Germline susceptibility. One example of an NGS finding is the identification of germline-based cancer susceptibility, present in over 10% of all pediatric cancers, but ranging up to 15% in specific tissue site diagnoses. Knowledge of inherited or de novo cancer susceptibility has logical impacts on cancer survivorship care and reflex testing within family members, but more recently has been studied in the setting of cancer treatment with immune checkpoint blockade inhibitor (ICBI) therapies [12^▪▪,13^▪▪]. The results of clinical trials in pediatric and AYA patients with high or ultra-high tumor mutational burden (TMB) due to constitutional mismatch repair deficiency (CMMRD) or Lynch Syndrome-associated solid cancers being treated with anti-PD1 ICBI monotherapy or combined therapies (anti-CTLA4 plus anti-PD1 or MEK inhibition plus anti-PD1) have demonstrated durable responses in >50% of patients within an admittedly rare subpopulation of pediatric cancers typically having dire outcomes. Importantly, high TMB (>5 mutations/Mb) and/or high microsatellite insertion (MSI) index are strong predictors of response, as are blood-measurable immune parameters such as the level of 4–1BB positive CD8 T cells and elevated TCR clonal diversity [13^▪▪].

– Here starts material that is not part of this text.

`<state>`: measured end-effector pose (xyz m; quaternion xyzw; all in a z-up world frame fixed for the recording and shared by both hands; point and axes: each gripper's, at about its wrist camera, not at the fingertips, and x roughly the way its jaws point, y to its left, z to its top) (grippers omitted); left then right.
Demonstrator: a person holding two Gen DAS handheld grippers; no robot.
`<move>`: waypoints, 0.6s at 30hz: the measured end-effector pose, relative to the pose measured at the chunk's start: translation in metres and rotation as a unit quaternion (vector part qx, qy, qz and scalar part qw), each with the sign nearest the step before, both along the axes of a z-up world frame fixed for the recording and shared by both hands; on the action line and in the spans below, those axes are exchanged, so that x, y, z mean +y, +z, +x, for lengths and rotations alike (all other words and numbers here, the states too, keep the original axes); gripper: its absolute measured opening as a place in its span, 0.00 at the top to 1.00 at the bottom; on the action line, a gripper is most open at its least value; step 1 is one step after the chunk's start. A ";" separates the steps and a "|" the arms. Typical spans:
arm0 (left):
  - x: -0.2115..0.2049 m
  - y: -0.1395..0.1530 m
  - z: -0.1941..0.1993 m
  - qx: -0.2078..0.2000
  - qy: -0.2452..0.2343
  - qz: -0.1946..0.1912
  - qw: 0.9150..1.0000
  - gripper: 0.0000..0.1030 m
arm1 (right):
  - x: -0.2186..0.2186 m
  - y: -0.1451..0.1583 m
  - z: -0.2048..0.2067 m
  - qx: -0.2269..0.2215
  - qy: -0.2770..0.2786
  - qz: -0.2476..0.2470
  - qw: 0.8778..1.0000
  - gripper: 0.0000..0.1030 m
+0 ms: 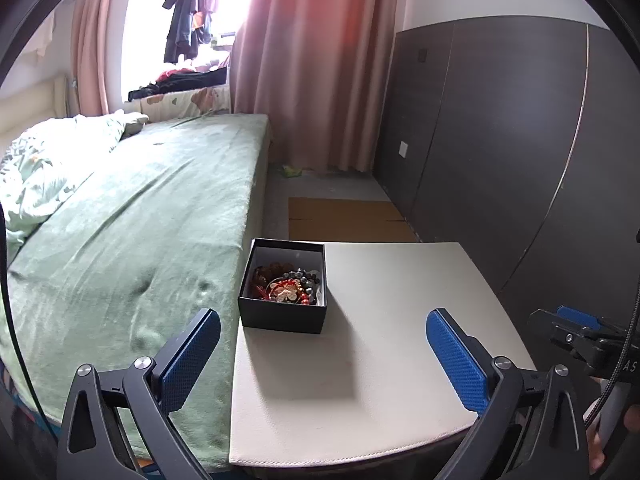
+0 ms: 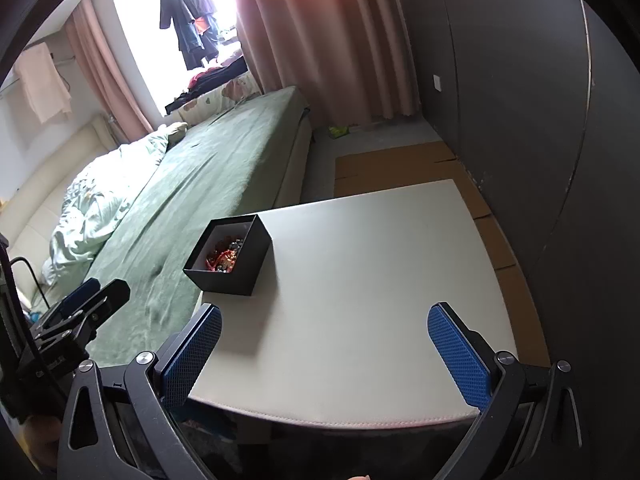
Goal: Organize jewelry
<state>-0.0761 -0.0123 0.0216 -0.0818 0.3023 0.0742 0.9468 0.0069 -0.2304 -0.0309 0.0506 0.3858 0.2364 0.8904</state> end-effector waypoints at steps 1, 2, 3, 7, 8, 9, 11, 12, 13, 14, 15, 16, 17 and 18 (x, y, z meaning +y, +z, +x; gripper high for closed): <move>-0.001 0.000 0.001 0.000 0.001 0.001 1.000 0.00 | 0.000 0.000 0.001 0.002 -0.001 0.000 1.000 0.00; -0.001 0.000 0.001 -0.001 0.002 0.003 1.000 0.00 | -0.001 0.000 0.002 0.002 -0.002 0.000 1.000 0.00; -0.001 0.000 0.001 -0.003 0.003 0.004 1.000 0.00 | -0.001 0.001 0.002 0.001 -0.003 0.001 1.000 0.00; -0.001 0.000 0.001 -0.006 0.005 0.007 1.000 0.00 | -0.003 0.002 0.002 -0.002 -0.006 0.005 1.000 0.00; -0.001 -0.001 0.001 -0.006 0.004 0.006 1.000 0.00 | -0.003 0.002 0.002 -0.002 -0.007 0.005 1.000 0.00; -0.001 -0.001 0.002 -0.005 0.004 0.007 1.000 0.00 | -0.004 0.002 0.002 -0.001 -0.009 0.004 1.000 0.00; -0.001 -0.001 0.002 -0.005 0.006 0.008 1.000 0.00 | -0.005 0.001 0.003 0.001 -0.010 0.004 1.000 0.00; -0.001 -0.001 0.002 -0.007 0.008 0.008 1.000 0.00 | -0.005 0.000 0.003 0.002 -0.011 0.004 1.000 0.00; -0.001 -0.001 0.001 -0.007 0.008 0.007 1.000 0.00 | -0.004 0.000 0.003 0.004 -0.010 0.003 1.000 0.00; -0.001 -0.001 0.001 -0.007 0.007 0.007 1.000 0.00 | -0.004 0.000 0.003 0.004 -0.009 0.002 1.000 0.00; -0.001 -0.001 0.001 -0.007 0.006 0.006 1.000 0.00 | -0.004 0.001 0.003 0.004 -0.009 0.000 1.000 0.00; -0.001 -0.001 0.001 -0.007 0.006 0.006 1.000 0.00 | -0.004 0.002 0.002 0.002 -0.010 -0.002 1.000 0.00; -0.001 0.000 0.001 -0.007 0.006 0.006 1.000 0.00 | -0.004 0.002 0.001 0.002 -0.009 -0.002 1.000 0.00; -0.001 0.000 0.001 -0.008 0.006 0.006 1.000 0.00 | -0.004 0.002 0.002 0.002 -0.009 -0.002 1.000 0.00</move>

Somatic indicators of therapy response. Due to the types of variants identifiable from NGS-based testing, and the increasing numbers of FDA- and/or EMA-approved targeted therapies, genomic profiling information can inform cancer treatment decision-making. One such impact is the identification of tumor-specific alterations to known cancer driver genes for which there are existing targeted therapies or agents under investigation in clinical trials. However, despite large-scale characterization of pediatric cancer genomes, there are typically variants identified in cancer-related genes for which no known functional impact on cancer onset or progression can be discerned. This reality applies even to the most frequently mutated genes in cancer such as TP53, although exciting new approaches to contextualizing variants in this gene have been recently published [14,15].

1.
Protein-targeted therapies. One paradigmatic shift brought about by genomic profiling of adult cancers has been the emergence of small molecule and antibody-based therapies that are highly specific for driver genes. This shift has become manifest in the clinical offering of gene panel testing using DNA derived from cancer samples (needle biopsy or resection) that can identify whether known pathogenic driver mutations in genes with one or more FDA approved targeted therapies are present. Importantly, the discovery of new driver genes and alterations from adult cancer genomics has resulted in a plethora of new therapies that directly target the resulting altered proteins with reduced adverse effect profiles and result in emerging standard-of-care treatments through successful clinical trials. Unfortunately, the overlap in drivers between adult and pediatric cancers is small [16] and hence the benefit of genomic testing to predict targeted therapy response in pediatric cancers suffers from this deficit. Furthermore, since driver alterations are of variable types across pediatric diagnoses, a simple gene panel test may not be capable of detecting all types of alterations, especially copy number variants or fusion genes.
2.
Prognostic markers of risk. Recognizing the lifelong impact of aggressive chemo- and radiotherapy treatment in the pediatric setting, efforts to investigate dose reduction in lower risk outcome subtypes has been pursued through clinical trials over the past decade. In trials where these risk predictors were identified as relevant to determining dose reduction and improved long-term sequelae and quality of life, they have been implemented into the diagnostic rubric to determine care. Hence it is important that NGS-based DNA profiling assays produce clinically relevant information about prognostic specific amplification and deletion status genome-wide.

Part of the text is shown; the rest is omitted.